WHAT TO PRODUCE
Only the lines holding "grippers" are wanted. Copy every one from the records below.

RECORDS TO USE
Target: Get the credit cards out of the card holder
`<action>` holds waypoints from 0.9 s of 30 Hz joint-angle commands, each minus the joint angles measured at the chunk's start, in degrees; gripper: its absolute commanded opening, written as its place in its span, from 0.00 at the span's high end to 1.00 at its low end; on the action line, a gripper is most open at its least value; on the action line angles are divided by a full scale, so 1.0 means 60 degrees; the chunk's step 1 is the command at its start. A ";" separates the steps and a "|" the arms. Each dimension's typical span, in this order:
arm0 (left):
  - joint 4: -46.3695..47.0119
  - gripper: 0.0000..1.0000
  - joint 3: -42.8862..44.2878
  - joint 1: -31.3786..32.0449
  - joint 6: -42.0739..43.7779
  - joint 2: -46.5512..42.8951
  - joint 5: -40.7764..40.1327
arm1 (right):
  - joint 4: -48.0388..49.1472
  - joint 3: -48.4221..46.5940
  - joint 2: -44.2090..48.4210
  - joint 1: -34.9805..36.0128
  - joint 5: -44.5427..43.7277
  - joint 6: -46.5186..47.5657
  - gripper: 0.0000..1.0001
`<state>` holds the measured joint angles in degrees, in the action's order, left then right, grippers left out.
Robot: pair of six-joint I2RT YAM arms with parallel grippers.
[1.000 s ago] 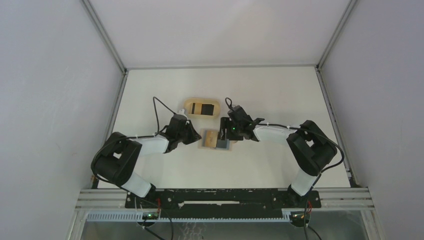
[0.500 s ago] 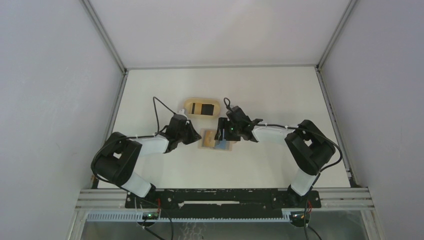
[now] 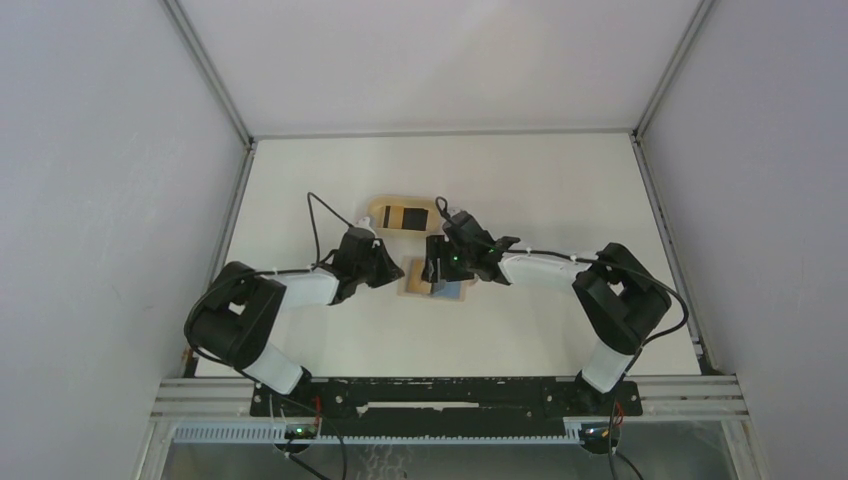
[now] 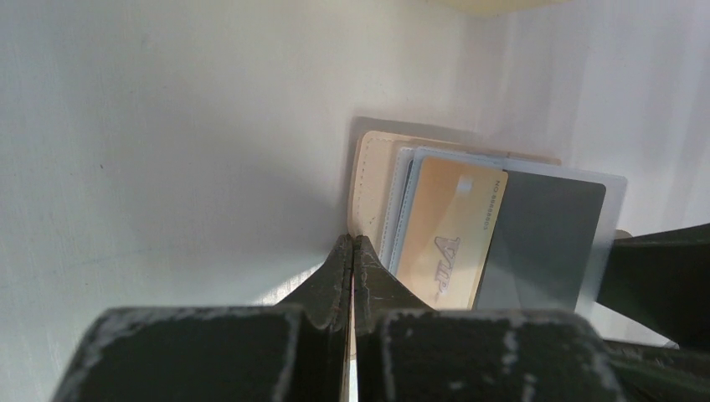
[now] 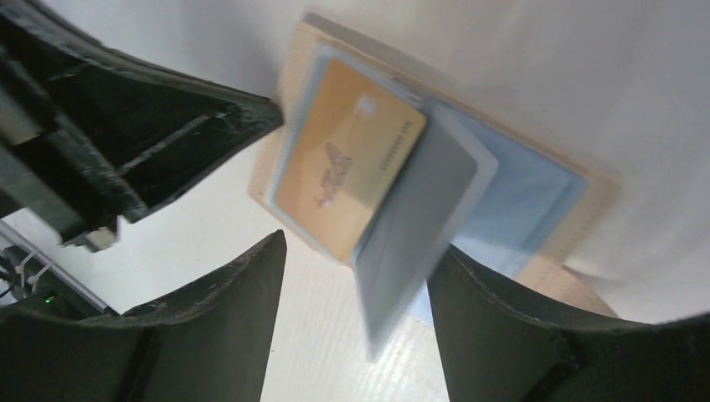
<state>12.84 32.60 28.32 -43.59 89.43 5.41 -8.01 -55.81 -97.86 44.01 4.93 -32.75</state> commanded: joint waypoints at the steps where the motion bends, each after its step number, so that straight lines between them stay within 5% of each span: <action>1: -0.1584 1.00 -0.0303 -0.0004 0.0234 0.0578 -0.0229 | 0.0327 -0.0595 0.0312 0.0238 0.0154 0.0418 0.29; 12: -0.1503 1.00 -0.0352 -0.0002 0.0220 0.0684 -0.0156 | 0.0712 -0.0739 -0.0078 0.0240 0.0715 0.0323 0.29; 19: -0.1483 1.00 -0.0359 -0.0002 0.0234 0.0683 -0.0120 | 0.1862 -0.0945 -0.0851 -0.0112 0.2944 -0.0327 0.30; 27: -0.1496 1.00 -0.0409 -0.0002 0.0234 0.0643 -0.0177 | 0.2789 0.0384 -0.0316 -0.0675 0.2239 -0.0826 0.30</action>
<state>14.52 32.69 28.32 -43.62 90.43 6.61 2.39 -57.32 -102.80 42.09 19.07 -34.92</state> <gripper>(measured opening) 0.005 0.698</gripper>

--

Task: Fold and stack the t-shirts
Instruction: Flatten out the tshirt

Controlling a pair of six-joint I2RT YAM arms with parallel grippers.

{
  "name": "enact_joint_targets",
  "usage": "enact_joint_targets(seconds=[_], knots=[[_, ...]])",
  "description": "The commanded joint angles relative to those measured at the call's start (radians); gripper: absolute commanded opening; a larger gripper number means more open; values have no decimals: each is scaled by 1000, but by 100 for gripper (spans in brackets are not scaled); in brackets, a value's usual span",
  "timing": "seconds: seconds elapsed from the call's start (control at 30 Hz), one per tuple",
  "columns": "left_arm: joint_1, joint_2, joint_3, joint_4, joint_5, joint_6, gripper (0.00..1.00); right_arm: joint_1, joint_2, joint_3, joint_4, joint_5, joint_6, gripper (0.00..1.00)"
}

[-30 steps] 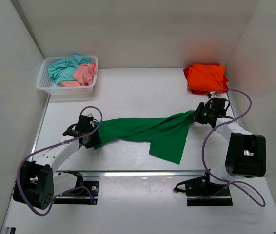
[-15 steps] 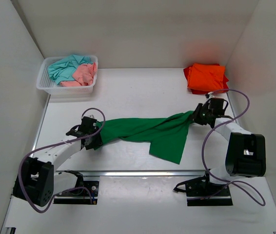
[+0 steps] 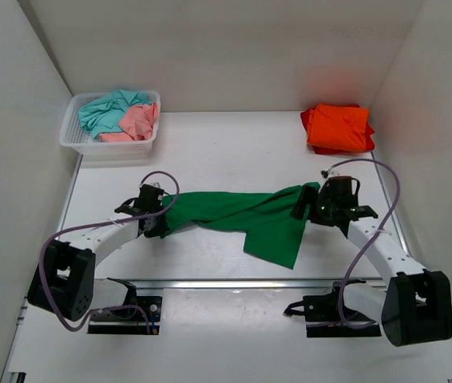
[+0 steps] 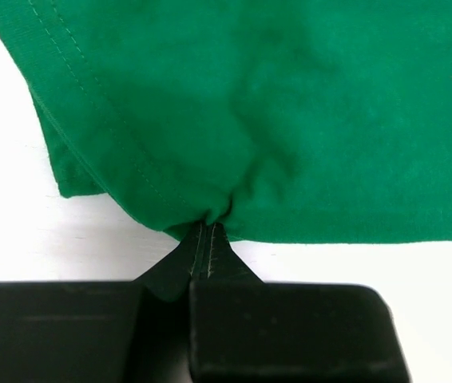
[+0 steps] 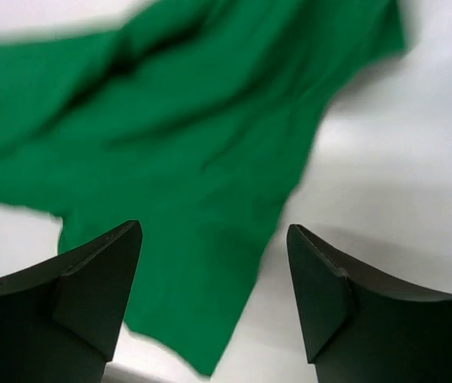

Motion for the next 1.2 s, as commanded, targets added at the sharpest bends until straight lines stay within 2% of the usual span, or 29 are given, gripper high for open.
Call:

ANSWER SECTION
`<state>` holds the measured joint angles in degrees, in the action's order, left then right, grippers left out.
Robot: pair of six-joint I2RT YAM arms with parallel grippers.
Controlling a pair of six-joint I2RT YAM arms with parallel grippers.

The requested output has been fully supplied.